The government has just announced that nursing will become an all-graduate profession from 2013. I don’t want to go down the route of discussing whether degrees are appropriate for nurses, an issue about which readers of this blog might have strong feelings. The point is, what has this got to do with the government? It might be thought that the government employs all nurses. That is certainly a moot point – NHS trusts are independent employers. But, even if the government were the indirect employer of all nurses, it does not take individual employment decisions. It should be for employers to decide what qualifications their employees have.
Now, it is perfectly legitimate for individual employers (trusts and so on) to say that they want everybody to have a degree, but nursing is supposed to be a profession. There is a Royal College of Nursing that is quite distinct from the nursing trades unions (even if it often behaves like one). As such, normal practice in most areas of professional services would be for employers to say that they want to employ professionally qualified nurses, with the qualifications being determined by the Royal College of Nursing (RCN).
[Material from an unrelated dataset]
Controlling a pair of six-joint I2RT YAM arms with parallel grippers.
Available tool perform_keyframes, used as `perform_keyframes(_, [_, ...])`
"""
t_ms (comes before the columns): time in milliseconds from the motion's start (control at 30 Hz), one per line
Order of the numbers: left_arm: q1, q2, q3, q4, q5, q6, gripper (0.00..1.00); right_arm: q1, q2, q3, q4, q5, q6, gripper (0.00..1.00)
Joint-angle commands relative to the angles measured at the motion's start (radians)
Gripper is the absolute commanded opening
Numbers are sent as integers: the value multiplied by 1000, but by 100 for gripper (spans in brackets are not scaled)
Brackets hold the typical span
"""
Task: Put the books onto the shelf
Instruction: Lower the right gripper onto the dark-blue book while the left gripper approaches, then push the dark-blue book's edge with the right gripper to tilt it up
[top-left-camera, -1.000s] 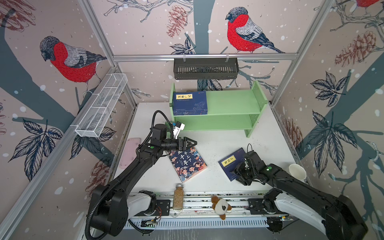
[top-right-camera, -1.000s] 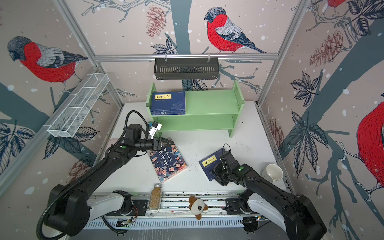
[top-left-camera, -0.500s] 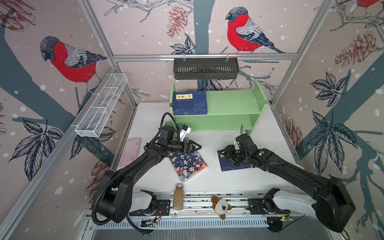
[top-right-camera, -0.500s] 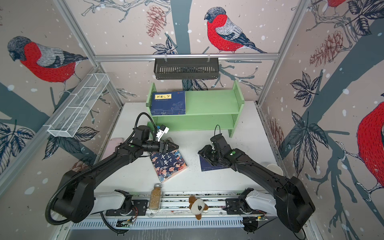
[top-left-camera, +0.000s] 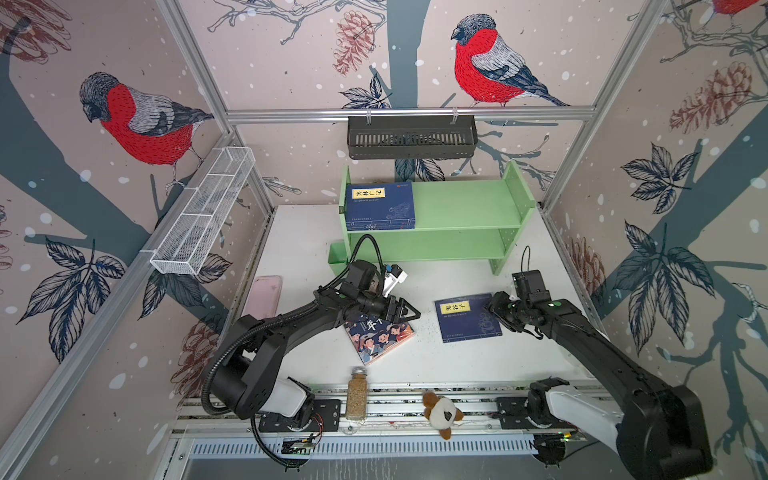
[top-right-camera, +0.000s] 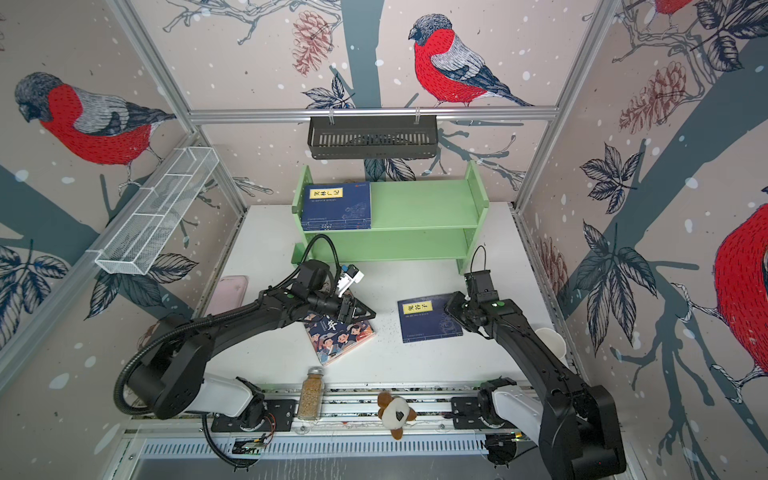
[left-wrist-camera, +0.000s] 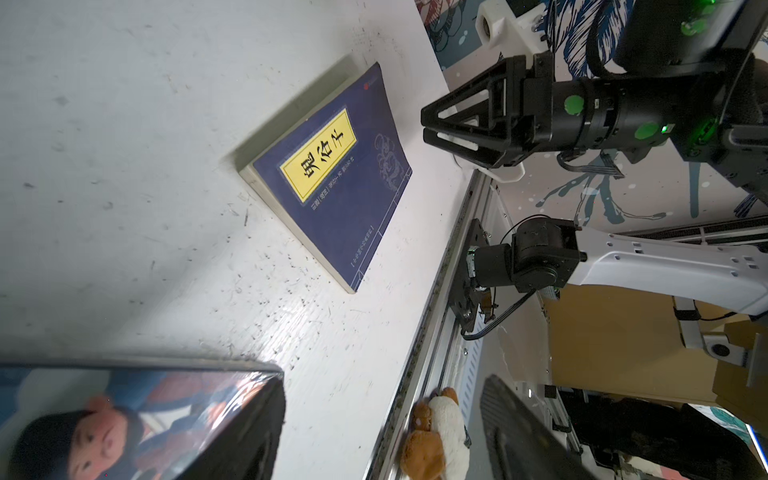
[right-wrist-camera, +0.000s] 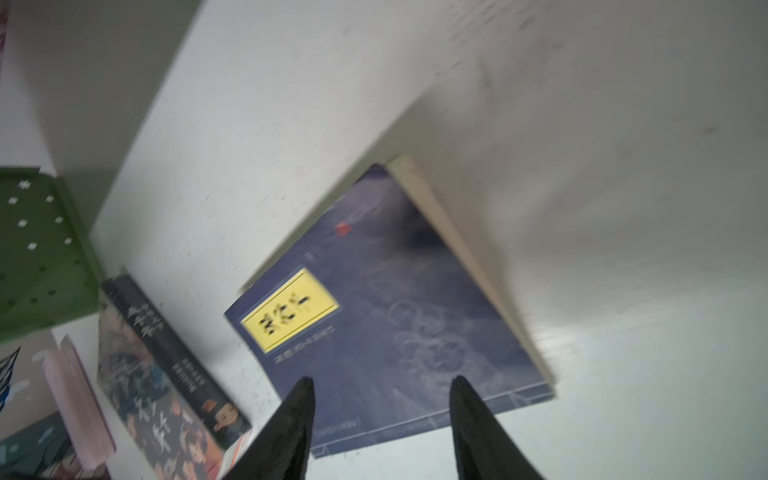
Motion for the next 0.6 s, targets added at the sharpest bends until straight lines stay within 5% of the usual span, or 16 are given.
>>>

If the RCN then tries to restrict entry to the profession too much, employers will no doubt try to employ more ancillary staff and fewer nurses, or think about employing different types of staff with different types of qualification. Competing professional bodies might even develop.
But the amazing thing about today’s announcement is that it is warmly welcomed by the RCN. In other words, the RCN warmly welcomes the government nationalising its profession and taking over its duties for determining how nurses become accepted into the profession.
As it happens, I am an actuary. I don’t want to get into debates about the relative academic difficulty of actuarial science versus nursing. Such debates are futile and silly. The point is that the actuarial profession is not a graduate profession, and the government has certainly not decreed it as such. The profession sets its own exams. The actuarial profession would be entitled at any time to require a degree. And employers, of course, are entitled to hire people who are members of the profession, or not, as they please. But the idea that the state should decree that every qualified actuary should qualify by degree is bonkers. The profession may decree that, but, once the state decrees it, the profession no longer exists.